How to complete this task:
Search the data for the word "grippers" and copy every line where it occurs.

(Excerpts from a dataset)
*****

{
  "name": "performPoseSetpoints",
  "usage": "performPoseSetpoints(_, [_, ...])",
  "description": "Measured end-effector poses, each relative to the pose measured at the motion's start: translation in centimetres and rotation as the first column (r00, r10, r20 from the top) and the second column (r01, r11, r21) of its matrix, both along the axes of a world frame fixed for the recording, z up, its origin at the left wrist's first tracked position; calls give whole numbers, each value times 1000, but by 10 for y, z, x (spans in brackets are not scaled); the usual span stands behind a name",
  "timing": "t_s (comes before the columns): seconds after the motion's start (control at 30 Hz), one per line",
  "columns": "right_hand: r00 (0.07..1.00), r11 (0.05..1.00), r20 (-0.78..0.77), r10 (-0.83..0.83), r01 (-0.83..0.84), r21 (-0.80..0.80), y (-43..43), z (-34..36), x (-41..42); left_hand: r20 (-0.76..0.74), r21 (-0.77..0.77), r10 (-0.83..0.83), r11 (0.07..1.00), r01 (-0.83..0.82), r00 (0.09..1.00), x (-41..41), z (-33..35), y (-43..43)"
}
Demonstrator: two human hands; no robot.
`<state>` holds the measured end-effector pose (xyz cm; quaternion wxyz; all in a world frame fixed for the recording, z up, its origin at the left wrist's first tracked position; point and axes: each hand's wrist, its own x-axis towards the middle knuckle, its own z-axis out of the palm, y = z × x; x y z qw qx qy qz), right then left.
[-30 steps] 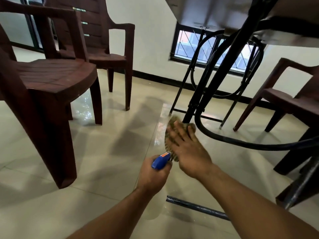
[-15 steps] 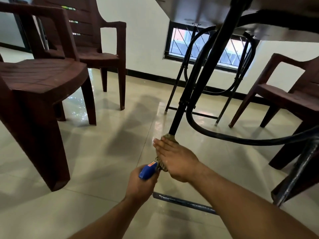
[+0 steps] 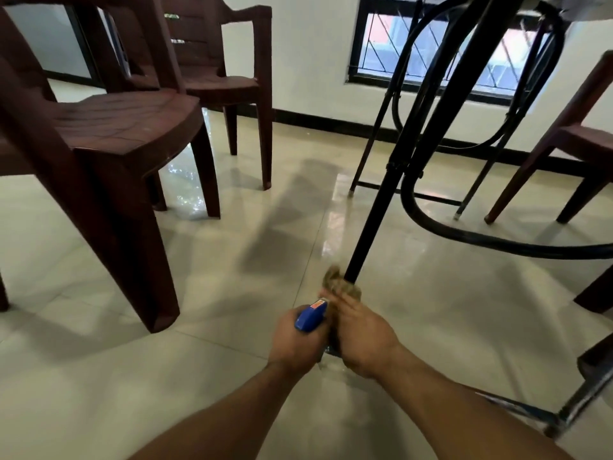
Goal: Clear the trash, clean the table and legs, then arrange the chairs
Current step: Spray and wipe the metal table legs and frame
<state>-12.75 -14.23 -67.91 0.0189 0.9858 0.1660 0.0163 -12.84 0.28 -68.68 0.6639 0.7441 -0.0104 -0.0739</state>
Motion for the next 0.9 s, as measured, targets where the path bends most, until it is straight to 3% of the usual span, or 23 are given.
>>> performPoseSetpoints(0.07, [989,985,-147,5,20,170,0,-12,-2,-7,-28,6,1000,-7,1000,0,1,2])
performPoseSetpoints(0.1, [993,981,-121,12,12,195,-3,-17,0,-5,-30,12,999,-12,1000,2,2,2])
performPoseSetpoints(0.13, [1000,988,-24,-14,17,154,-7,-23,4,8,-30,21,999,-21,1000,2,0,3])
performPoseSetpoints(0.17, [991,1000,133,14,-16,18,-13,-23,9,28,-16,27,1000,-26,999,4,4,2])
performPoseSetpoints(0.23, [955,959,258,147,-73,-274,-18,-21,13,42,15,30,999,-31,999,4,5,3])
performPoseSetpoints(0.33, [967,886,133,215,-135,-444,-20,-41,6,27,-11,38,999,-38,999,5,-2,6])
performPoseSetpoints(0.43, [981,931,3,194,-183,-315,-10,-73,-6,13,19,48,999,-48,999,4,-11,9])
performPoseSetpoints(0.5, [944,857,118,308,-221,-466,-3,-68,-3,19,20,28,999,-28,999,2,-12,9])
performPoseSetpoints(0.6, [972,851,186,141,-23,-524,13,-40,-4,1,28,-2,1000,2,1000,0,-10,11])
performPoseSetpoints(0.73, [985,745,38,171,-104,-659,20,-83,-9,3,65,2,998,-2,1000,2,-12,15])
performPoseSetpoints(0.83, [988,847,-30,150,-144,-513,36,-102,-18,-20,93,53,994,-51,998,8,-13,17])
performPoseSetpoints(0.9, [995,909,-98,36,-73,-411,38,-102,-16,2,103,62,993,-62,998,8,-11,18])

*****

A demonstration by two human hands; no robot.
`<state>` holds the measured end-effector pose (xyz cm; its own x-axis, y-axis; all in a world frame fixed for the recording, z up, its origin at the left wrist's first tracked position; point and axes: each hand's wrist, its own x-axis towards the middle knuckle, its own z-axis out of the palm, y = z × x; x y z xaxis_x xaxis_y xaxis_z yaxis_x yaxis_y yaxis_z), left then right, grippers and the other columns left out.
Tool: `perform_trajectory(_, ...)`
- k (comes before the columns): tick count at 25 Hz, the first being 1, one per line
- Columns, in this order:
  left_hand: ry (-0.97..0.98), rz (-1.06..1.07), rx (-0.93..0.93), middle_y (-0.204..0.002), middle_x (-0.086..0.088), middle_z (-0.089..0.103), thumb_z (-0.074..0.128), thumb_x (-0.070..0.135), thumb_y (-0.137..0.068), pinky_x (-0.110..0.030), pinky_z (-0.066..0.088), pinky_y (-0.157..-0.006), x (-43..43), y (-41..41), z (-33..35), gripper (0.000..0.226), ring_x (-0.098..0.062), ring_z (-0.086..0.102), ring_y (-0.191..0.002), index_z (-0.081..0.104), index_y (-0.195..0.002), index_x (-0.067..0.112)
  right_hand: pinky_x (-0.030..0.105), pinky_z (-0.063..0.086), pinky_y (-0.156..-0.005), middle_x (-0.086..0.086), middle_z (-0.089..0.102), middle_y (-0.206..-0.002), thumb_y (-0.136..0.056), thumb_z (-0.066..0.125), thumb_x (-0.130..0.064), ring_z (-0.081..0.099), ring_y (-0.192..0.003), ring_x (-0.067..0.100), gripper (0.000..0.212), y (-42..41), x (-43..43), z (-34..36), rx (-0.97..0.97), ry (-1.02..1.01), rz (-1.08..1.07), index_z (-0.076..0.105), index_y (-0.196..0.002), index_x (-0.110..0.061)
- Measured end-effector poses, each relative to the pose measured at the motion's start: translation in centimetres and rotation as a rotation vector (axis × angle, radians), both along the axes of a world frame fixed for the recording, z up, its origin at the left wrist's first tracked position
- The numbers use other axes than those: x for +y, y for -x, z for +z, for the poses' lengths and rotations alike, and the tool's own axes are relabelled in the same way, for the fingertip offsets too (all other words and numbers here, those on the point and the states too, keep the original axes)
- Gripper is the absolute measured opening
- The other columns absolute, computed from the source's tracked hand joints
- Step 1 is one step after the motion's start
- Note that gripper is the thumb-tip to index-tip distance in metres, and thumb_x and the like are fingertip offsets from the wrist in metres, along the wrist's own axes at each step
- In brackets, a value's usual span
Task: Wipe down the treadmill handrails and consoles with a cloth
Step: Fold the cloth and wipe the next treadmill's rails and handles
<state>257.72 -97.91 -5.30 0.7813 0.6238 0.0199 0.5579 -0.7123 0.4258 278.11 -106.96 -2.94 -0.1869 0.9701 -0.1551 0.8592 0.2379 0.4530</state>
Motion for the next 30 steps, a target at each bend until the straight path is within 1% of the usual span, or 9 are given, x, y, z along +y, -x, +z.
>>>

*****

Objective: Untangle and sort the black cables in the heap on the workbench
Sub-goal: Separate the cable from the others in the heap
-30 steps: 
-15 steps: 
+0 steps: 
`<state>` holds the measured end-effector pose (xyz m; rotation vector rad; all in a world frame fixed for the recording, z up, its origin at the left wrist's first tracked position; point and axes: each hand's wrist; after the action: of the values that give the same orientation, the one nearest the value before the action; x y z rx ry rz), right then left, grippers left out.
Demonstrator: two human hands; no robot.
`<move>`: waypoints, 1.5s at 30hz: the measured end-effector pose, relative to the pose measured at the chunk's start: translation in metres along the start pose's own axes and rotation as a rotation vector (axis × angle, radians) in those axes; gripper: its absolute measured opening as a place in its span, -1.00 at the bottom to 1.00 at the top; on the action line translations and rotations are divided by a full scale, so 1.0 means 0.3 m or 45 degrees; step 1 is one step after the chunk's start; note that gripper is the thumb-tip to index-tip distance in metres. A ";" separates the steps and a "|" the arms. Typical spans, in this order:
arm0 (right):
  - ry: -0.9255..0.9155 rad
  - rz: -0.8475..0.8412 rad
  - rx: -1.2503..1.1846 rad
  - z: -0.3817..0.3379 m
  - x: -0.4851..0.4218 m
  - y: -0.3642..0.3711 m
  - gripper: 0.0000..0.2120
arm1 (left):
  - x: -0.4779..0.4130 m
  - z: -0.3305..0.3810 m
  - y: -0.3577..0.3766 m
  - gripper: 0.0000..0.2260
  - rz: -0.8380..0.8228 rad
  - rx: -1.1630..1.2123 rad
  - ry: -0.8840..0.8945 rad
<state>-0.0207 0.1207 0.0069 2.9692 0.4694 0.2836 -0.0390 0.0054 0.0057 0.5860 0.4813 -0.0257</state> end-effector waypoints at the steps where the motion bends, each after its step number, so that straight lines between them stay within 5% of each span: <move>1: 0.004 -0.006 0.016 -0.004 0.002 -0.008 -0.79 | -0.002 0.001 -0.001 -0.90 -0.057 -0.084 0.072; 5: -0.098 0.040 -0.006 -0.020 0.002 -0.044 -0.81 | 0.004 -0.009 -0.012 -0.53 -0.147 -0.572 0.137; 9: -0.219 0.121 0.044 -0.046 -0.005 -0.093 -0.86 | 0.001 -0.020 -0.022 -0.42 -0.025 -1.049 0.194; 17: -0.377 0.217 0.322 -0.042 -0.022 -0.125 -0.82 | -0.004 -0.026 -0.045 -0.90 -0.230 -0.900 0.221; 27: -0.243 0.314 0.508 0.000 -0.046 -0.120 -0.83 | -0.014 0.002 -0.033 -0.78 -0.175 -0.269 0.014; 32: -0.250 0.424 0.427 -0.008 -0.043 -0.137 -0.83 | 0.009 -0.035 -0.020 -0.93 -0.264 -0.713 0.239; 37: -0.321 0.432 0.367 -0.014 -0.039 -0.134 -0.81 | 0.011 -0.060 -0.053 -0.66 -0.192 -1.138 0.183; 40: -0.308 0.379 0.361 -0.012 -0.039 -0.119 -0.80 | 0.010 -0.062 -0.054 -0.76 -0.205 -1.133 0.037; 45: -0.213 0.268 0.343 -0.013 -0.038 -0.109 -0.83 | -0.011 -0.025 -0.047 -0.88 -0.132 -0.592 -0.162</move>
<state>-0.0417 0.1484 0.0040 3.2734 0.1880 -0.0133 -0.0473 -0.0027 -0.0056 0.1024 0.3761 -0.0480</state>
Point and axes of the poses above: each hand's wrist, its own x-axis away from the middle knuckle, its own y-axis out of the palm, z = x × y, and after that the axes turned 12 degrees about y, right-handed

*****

Exercise response:
`<state>` holds the measured end-effector pose (xyz cm; its own x-axis, y-axis; all in a world frame fixed for the recording, z up, its origin at the left wrist's first tracked position; point and axes: each hand's wrist, its own x-axis towards the middle knuckle, its own z-axis out of the palm, y = z × x; x y z xaxis_x xaxis_y xaxis_z yaxis_x yaxis_y yaxis_z), left then right, grippers and the other columns left out.
`<state>` holds the measured end-effector pose (xyz m; rotation vector rad; all in a world frame fixed for the recording, z up, its origin at the left wrist's first tracked position; point and axes: each hand's wrist; after the action: of the values that give the same orientation, the one nearest the value before the action; x y z rx ry rz), right then left, grippers left out.

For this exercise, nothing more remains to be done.